Même si la modélisation offre un grand potentiel pour améliorer la torréfaction et réduire la quantité de travail manuel impliqué, elle est loin de pouvoir remplacer le travail d'un torréfacteur dans le développement de profils de torréfaction. Même la tâche relativement simple consistant à reproduire un profil de torréfaction donné reste un défi, et les logiciels d'automatisation de la torréfaction actuellement disponibles sur le marché ne sont généralement pas encore assez performants pour les torréfacteurs spécialisés, explique Mark.
«Je suis toujours surpris que nous n'ayons pas ce genre de logiciel. Je pense que c'est une combinaison du fait que les thermocouples sont trop lents à réagir et du fait qu'il y a tellement d'inertie thermique dans un torréfacteur — donc, si vous modifiez le point de consigne de température, cela peut prendre 30 secondes pour que le torréfacteur réagisse", explique-t-il. "C'est pourquoi les capteurs de température infrarouges vont être étonnants, car il s'agit essentiellement d'une lecture instantanée de la température des grains."
Les logiciels de torréfaction ont le potentiel de permettre aux torréfacteurs de fonctionner de manière semi-autonome en reproduisant les profils de torréfaction.
Aider les torréfacteurs à développer de nouveaux profils nécessitera des modèles beaucoup plus complexes que ceux requis pour une simple automatisation de la torréfaction. L'un des plus grands défis consistera à relier les modèles aux résultats sensoriels, qui sont beaucoup plus difficiles à mesurer que les paramètres physiques tels que la couleur ou la couleur. perte d'humidité.
«Il est très difficile de relier les propriétés physiques et chimiques aux données sensorielles», explique Mark. Même si vous pouviez modéliser avec précision le transfert de chaleur pendant la torréfaction, le relier aux changements chimiques qui affectent la saveur est une autre tâche énorme. Les changements physiques du grain pendant la torréfaction modifient la façon dont le café est moulu et extrait, ce qui affecte encore davantage la saveur.
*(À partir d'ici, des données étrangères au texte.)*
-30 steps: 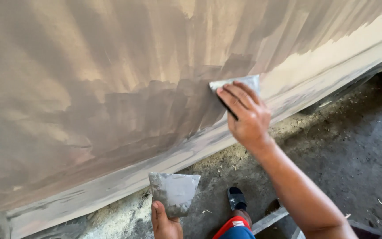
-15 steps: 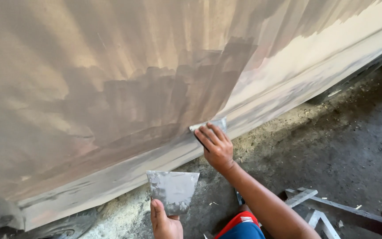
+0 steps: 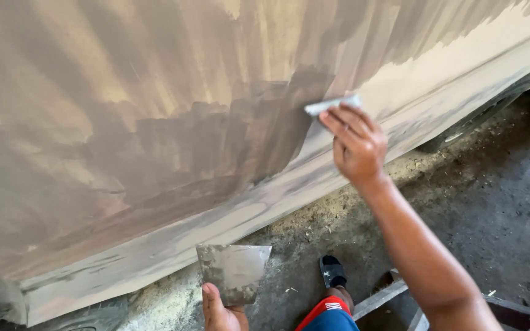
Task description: The person scoops a gray paste from a container using a putty knife and applies it to the side panel of a vehicle. They spread the filler across the surface with smooth strokes, occasionally returning to the container to reload the tool.
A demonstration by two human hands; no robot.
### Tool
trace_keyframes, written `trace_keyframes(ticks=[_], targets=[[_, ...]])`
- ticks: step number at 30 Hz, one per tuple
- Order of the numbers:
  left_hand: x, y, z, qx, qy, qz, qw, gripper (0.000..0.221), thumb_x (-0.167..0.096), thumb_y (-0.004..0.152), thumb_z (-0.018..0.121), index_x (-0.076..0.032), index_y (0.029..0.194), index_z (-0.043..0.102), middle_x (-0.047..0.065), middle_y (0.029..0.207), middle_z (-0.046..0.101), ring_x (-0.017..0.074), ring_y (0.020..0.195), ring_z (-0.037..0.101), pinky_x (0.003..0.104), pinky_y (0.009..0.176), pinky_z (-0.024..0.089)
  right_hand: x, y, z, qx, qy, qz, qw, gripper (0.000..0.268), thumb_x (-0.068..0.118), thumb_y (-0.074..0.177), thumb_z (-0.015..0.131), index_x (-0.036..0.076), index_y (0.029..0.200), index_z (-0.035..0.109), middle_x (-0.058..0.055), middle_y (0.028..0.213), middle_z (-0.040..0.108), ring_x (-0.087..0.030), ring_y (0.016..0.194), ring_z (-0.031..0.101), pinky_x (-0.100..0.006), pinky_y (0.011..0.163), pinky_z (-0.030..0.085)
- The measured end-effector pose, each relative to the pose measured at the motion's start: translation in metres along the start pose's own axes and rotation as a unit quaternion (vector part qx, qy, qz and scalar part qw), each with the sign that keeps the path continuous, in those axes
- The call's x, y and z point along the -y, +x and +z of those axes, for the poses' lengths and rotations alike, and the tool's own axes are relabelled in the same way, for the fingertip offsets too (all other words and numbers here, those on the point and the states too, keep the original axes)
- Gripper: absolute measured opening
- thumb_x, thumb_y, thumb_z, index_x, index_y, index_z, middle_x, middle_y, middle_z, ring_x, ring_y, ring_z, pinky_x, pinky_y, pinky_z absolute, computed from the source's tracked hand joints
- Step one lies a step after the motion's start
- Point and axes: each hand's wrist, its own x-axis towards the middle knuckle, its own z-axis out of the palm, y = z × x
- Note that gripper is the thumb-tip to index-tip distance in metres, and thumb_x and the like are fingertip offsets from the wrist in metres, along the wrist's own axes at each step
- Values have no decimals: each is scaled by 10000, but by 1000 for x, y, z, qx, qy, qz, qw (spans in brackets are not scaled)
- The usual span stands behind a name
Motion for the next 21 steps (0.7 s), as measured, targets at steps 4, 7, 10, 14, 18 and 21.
trace_keyframes(ticks=[4, 7, 10, 14, 18, 21], targets=[[-2, -3, 17, 3, 17, -3, 1000, 692, -494, 985, 510, -19, 1483, 437, 188, 1318, 637, 334, 1128, 674, 502, 887, 592, 0, 34, -15, 8, -74, -24, 997, 267, -12, 1025, 635, 130, 1203, 775, -83, 1194, 770, -270, 1154, 720, -388, 1014, 611], [3, 0, 18, -19, 18, -24, 999, 679, -489, 981, 509, -26, 1474, 447, 172, 1308, 640, 335, 1117, 674, 517, 875, 594, 4, 16, -1, 47, -81, 6, 996, 336, -11, 966, 643, 128, 1237, 783, -82, 1233, 755, -286, 1209, 695, -403, 1008, 587], [10, 16, 11, -11, 35, -5, 999, 703, -506, 971, 540, -27, 1478, 455, 154, 1320, 641, 313, 1143, 675, 488, 889, 597, -3, -31, 38, 25, -73, 35, 996, 283, 10, 1037, 652, 148, 1258, 762, -85, 1291, 734, -288, 1253, 670, -383, 1049, 606], [6, 26, 12, -22, 55, -48, 997, 751, -559, 907, 572, -79, 1477, 475, 146, 1287, 660, 321, 1093, 692, 497, 817, 606, 12, -87, 67, -2, -44, 62, 997, 255, 72, 1009, 671, 162, 1233, 752, -95, 1246, 739, -319, 1229, 666, -409, 1032, 597], [6, 29, 10, 7, 46, -50, 998, 759, -568, 901, 595, -65, 1458, 482, 150, 1270, 671, 328, 1080, 696, 502, 812, 617, 28, -137, 88, -8, -52, 54, 997, 236, 126, 1006, 664, 197, 1216, 744, -64, 1246, 740, -294, 1228, 672, -444, 1065, 584], [8, 28, 11, -9, 64, -45, 997, 762, -582, 890, 592, -93, 1463, 478, 119, 1278, 663, 306, 1101, 691, 488, 822, 621, 43, -158, 80, 52, -75, 61, 994, 256, 140, 973, 624, 210, 1180, 755, -57, 1222, 747, -279, 1200, 669, -448, 1017, 571]])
La collecte de données sensorielles, quant à elle, est coûteuse et prend du temps.
"Il est difficile d'obtenir un modèle qui décrit tout, car tous [ces facteurs] sont liés, mais les gens passent beaucoup de temps à se concentrer sur une partie et ne réfléchissent pas à la manière dont il existe un processus logique de A à B à C. ", dit Marc. «C'est encore plus compliqué car il n'y a jamais deux haricots identiques, mais j'ai l'impression que c'est faisable.»